**How to complete this task:** With the pictures excluded, repeat every entry exactly.

----

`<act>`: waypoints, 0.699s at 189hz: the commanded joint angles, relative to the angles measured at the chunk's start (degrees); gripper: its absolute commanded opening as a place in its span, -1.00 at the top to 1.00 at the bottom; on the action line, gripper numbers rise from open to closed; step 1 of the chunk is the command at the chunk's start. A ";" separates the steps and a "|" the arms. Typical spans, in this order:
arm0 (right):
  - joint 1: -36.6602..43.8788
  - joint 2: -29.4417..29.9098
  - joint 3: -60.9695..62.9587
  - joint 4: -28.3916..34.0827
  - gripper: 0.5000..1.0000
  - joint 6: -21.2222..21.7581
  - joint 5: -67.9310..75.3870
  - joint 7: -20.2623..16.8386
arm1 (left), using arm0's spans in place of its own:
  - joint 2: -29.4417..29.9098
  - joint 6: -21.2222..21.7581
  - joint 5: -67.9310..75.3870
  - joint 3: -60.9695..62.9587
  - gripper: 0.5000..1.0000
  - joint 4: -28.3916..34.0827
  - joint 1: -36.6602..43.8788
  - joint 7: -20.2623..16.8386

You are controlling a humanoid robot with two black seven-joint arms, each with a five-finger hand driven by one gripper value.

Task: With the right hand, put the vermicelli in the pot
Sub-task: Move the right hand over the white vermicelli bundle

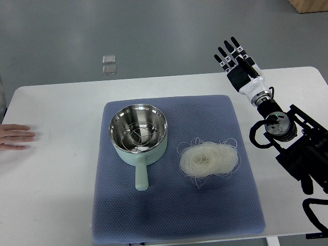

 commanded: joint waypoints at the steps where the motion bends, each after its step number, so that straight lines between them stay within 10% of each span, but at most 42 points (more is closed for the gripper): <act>1: 0.16 -0.08 0.00 0.00 -0.70 0.00 -0.09 0.00 | 0.00 0.00 0.01 -0.04 -1.00 0.01 0.00 0.00; 62: 0.77 -1.05 -1.05 0.35 -0.70 1.32 -7.47 -0.26 | 0.00 0.00 -0.07 -0.04 -1.00 0.01 0.00 0.00; 132: 18.17 -19.15 -29.88 6.15 -0.70 9.14 -65.13 -0.26 | 0.00 -0.09 0.01 -0.04 -1.00 -0.17 0.00 0.00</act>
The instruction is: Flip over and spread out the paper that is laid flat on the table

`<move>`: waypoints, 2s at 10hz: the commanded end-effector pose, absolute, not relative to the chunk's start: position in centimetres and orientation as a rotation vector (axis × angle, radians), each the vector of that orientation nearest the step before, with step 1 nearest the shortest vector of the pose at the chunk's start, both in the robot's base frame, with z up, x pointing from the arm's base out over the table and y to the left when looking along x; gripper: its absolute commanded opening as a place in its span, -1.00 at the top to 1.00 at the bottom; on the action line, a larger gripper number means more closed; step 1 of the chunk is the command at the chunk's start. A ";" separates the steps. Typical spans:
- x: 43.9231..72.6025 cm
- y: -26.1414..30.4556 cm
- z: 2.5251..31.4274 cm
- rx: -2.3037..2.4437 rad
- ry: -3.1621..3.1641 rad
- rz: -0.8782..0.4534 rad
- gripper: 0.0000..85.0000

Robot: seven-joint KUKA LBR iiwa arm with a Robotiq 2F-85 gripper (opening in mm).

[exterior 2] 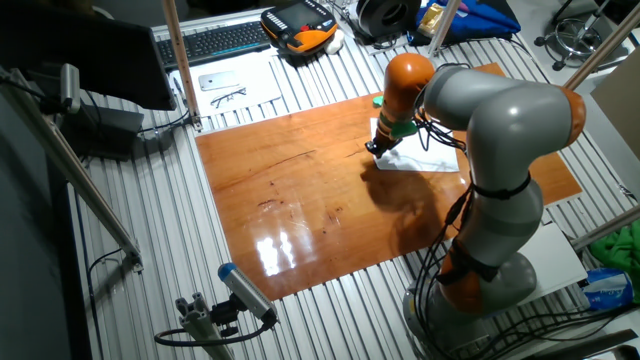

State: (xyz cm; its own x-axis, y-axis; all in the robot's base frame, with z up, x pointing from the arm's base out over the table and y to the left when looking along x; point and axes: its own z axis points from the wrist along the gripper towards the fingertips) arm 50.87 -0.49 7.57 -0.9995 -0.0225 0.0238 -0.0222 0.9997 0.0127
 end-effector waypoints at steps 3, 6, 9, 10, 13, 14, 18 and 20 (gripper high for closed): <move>50.9 -0.7 6.2 0.042 -3.123 -0.017 1.00; 50.8 -0.7 5.4 0.054 -3.122 -0.012 1.00; 50.7 -0.7 4.9 0.039 -3.146 -0.019 0.60; 50.6 -0.7 4.8 0.032 -3.156 -0.007 0.60; 50.4 -0.7 4.5 0.016 -3.176 0.007 0.20; 50.4 -0.7 4.4 0.008 -3.183 0.012 0.20; 50.3 -0.8 4.2 0.031 -3.180 0.039 0.20; 50.3 -0.8 3.9 0.034 -3.183 0.052 0.20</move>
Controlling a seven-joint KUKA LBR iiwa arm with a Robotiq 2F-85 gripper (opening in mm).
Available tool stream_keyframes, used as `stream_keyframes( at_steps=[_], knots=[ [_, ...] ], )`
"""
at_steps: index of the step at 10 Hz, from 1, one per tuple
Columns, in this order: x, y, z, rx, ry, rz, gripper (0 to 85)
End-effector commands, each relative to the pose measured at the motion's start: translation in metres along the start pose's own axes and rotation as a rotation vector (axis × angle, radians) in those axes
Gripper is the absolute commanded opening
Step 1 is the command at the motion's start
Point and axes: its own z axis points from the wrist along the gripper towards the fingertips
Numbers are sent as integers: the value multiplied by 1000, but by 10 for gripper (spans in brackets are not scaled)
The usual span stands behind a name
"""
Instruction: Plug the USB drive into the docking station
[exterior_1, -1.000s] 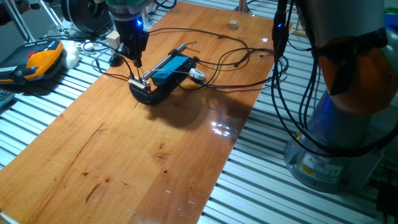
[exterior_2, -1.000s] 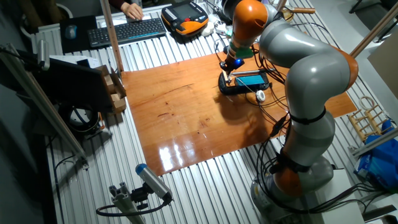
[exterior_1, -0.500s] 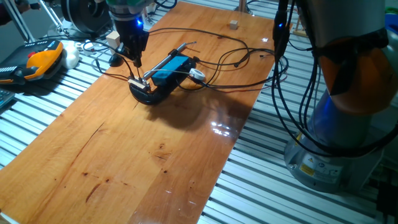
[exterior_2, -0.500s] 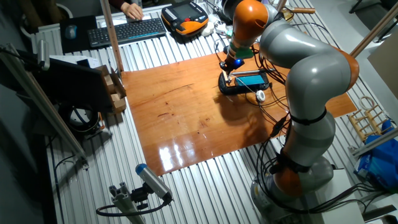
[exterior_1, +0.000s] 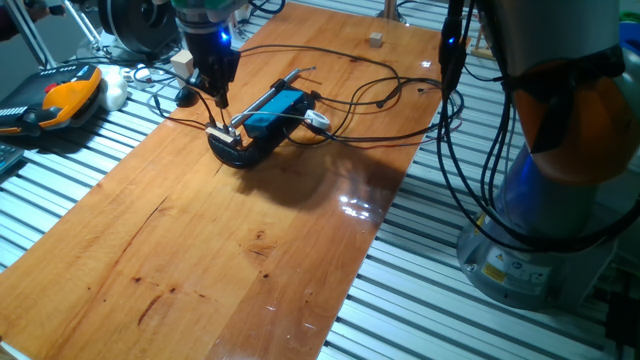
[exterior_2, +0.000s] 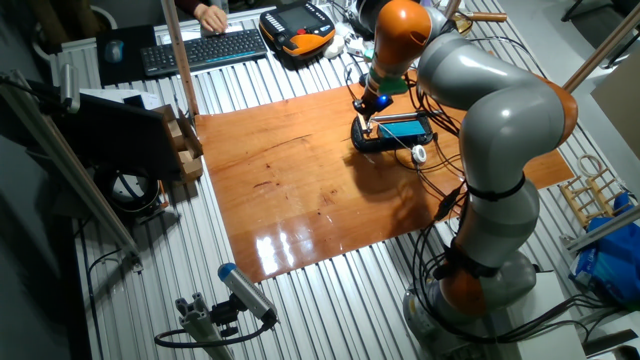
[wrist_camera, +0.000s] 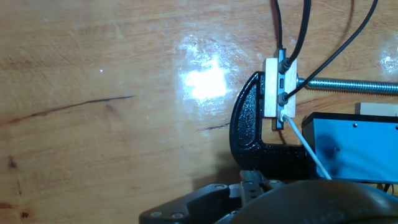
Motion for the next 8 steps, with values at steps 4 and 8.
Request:
stream_keyframes(
  at_steps=[4, 8],
  knots=[
    [2, 2, 3, 0, 0, 5, 0],
    [3, 2, 3, 0, 0, 9, 0]
  ],
)
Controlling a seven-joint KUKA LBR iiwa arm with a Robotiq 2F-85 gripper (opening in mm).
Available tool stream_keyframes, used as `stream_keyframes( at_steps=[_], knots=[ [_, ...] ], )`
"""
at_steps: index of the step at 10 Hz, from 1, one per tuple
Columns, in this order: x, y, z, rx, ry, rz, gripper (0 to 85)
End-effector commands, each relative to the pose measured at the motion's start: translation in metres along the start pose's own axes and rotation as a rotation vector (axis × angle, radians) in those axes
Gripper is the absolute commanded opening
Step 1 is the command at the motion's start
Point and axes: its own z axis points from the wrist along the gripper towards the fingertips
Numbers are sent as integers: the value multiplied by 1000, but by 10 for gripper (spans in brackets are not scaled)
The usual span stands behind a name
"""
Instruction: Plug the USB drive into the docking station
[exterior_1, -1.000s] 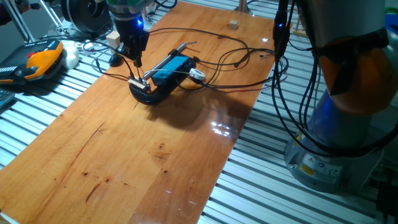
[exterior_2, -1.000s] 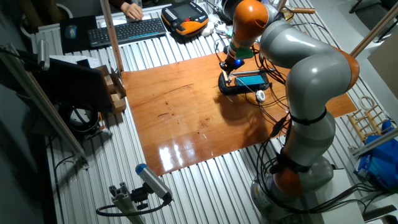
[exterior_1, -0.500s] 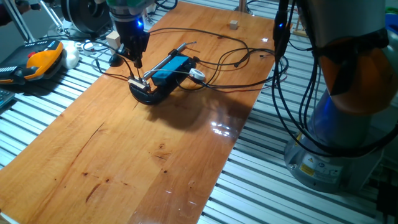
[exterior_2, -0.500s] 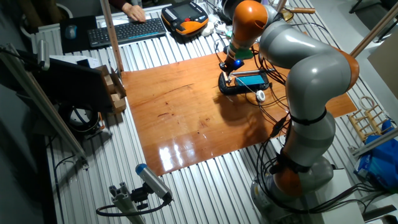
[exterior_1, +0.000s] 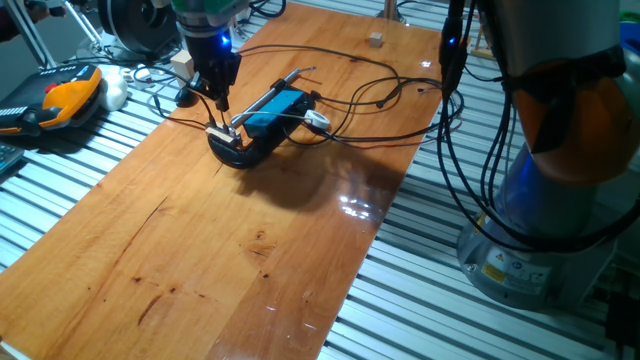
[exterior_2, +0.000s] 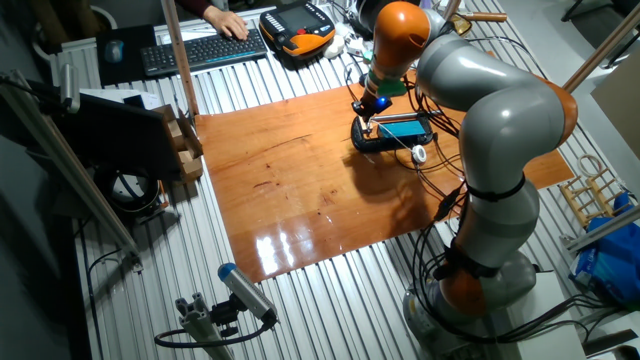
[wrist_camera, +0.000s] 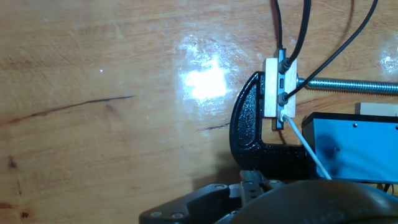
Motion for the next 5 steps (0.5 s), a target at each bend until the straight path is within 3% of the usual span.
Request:
stream_keyframes(
  at_steps=[1, 5],
  knots=[
    [0, 0, 0, 0, 0, 0, 0],
    [0, -1, 0, 2, 1, -8, 0]
  ],
)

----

**Output of the exercise:**
`<act>`: waypoints, 0.699s at 189hz: the commanded joint angles, relative to the angles measured at the chunk's start (degrees); gripper: its absolute commanded opening as a place in its span, -1.00 at the top to 1.00 at the bottom; on the action line, gripper numbers rise from open to closed; step 1 of the chunk is the command at the chunk's start. A ";" separates the steps and a "|" the arms. Typical spans, in this order:
arm0 (right):
  - joint 1: -36.6602..43.8788
  - joint 2: -29.4417..29.9098
  - joint 3: -60.9695..62.9587
  - joint 4: -28.3916..34.0827
  - gripper: 0.5000..1.0000
  - joint 6: -21.2222..21.7581
  - joint 5: -67.9310..75.3870
  - joint 7: -20.2623..16.8386
arm1 (left), using arm0's spans in place of its own:
  - joint 2: -29.4417..29.9098
  - joint 6: -21.2222..21.7581
  - joint 5: -67.9310..75.3870
  - joint 3: -60.9695..62.9587
  - gripper: 0.5000..1.0000
  - joint 4: -28.3916..34.0827
  - joint 1: -36.6602..43.8788
  - joint 7: -20.2623..16.8386

You are controlling a humanoid robot with two black seven-joint arms, each with a five-finger hand driven by one gripper value.

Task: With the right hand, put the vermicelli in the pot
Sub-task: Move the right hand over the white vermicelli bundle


 commanded: joint waypoints at the steps where the motion bends, each after its step number, so that straight lines between them stay within 10% of each span, but at most 42 points (more is closed for the gripper): <act>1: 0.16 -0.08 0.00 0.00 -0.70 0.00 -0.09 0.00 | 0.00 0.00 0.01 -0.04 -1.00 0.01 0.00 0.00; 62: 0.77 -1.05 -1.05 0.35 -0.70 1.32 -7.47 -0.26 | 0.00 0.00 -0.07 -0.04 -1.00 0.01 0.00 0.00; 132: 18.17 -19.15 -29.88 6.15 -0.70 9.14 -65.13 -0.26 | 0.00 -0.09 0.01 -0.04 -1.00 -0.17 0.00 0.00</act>
The instruction is: Flip over and spread out the paper that is laid flat on the table

`<move>`: waypoints, 2s at 10hz: the commanded end-effector pose, absolute, not relative to the chunk's start: position in centimetres and orientation as a rotation vector (axis × angle, radians), each the vector of that orientation nearest the step before, with step 1 nearest the shortest vector of the pose at the chunk's start, both in the robot's base frame, with z up, x pointing from the arm's base out over the table and y to the left when looking along x; gripper: its absolute commanded opening as a place in its span, -1.00 at the top to 1.00 at the bottom; on the action line, a larger gripper number means more closed; step 1 of the chunk is the command at the chunk's start. A ";" separates the steps. Typical spans:
- x: 43.9231..72.6025 cm
- y: -26.1414..30.4556 cm
- z: 2.5251..31.4274 cm
- rx: -2.3037..2.4437 rad
- ry: -3.1621..3.1641 rad
- rz: -0.8782..0.4534 rad
- gripper: 0.0000..85.0000

Robot: seven-joint KUKA LBR iiwa arm with a Robotiq 2F-85 gripper (opening in mm).

[exterior 2] 

State: (xyz cm; its own x-axis, y-axis; all in the robot's base frame, with z up, x pointing from the arm's base out over the table and y to the left when looking along x; point and axes: its own z axis points from the wrist along the gripper towards the fingertips) arm 50.87 -0.49 7.57 -0.9995 -0.0225 0.0238 -0.0222 0.9997 0.0127
 end-effector waypoints at steps 3, 6, 9, 10, 13, 14, 18 and 20 (gripper high for closed): <move>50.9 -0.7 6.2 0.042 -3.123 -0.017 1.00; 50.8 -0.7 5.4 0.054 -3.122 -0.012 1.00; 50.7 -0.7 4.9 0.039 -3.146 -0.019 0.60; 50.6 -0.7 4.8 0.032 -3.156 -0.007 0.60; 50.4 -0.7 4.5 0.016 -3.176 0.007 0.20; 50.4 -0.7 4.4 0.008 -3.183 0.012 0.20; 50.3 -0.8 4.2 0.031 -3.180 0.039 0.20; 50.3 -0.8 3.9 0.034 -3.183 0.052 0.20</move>
Controlling a seven-joint KUKA LBR iiwa arm with a Robotiq 2F-85 gripper (opening in mm).
Available tool stream_keyframes, used as `stream_keyframes( at_steps=[_], knots=[ [_, ...] ], )`
"""
at_steps: index of the step at 10 Hz, from 1, one per tuple
Columns, in this order: x, y, z, rx, ry, rz, gripper (0 to 85)
End-effector commands, each relative to the pose measured at the motion's start: translation in metres along the start pose's own axes and rotation as a rotation vector (axis × angle, radians) in those axes
Gripper is the absolute commanded opening
Step 1 is the command at the motion's start
Point and axes: its own z axis points from the wrist along the gripper towards the fingertips
Numbers are sent as integers: the value multiplied by 1000, but by 10 for gripper (spans in brackets are not scaled)
The usual span stands behind a name
"""
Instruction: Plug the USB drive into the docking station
[exterior_1, -1.000s] 
[exterior_2, -1.000s] 
[exterior_1, -0.500s] 
[exterior_2, -0.500s] 
[exterior_1, +0.000s] 
[exterior_2, +0.000s] 
[wrist_camera, +0.000s] 
Motion for the next 8 steps, with values at steps 4 and 8.
Request:
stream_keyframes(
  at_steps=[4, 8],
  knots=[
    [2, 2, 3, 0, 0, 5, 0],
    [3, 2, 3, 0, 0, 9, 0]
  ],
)
Controlling a seven-joint KUKA LBR iiwa arm with a Robotiq 2F-85 gripper (opening in mm).
Available tool stream_keyframes, used as `stream_keyframes( at_steps=[_], knots=[ [_, ...] ], )`
"""
at_steps: index of the step at 10 Hz, from 1, one per tuple
Columns, in this order: x, y, z, rx, ry, rz, gripper (0 to 85)
End-effector commands, each relative to the pose measured at the motion's start: translation in metres along the start pose's own axes and rotation as a rotation vector (axis × angle, radians) in those axes
Gripper is the absolute commanded opening
Step 1 is the command at the motion's start
Point and axes: its own z axis points from the wrist along the gripper towards the fingertips
Numbers are sent as integers: the value multiplied by 1000, but by 10 for gripper (spans in brackets are not scaled)
The usual span stands behind a name
"""
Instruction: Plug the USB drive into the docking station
[exterior_1, -1.000s] 
[exterior_2, -1.000s] 
[exterior_1, -0.500s] 
[exterior_2, -0.500s] 
[exterior_1, +0.000s] 
[exterior_2, +0.000s] 
[wrist_camera, +0.000s] 
Motion for the next 5 steps (0.5 s), a target at each bend until the straight path is within 3% of the usual span.
Request:
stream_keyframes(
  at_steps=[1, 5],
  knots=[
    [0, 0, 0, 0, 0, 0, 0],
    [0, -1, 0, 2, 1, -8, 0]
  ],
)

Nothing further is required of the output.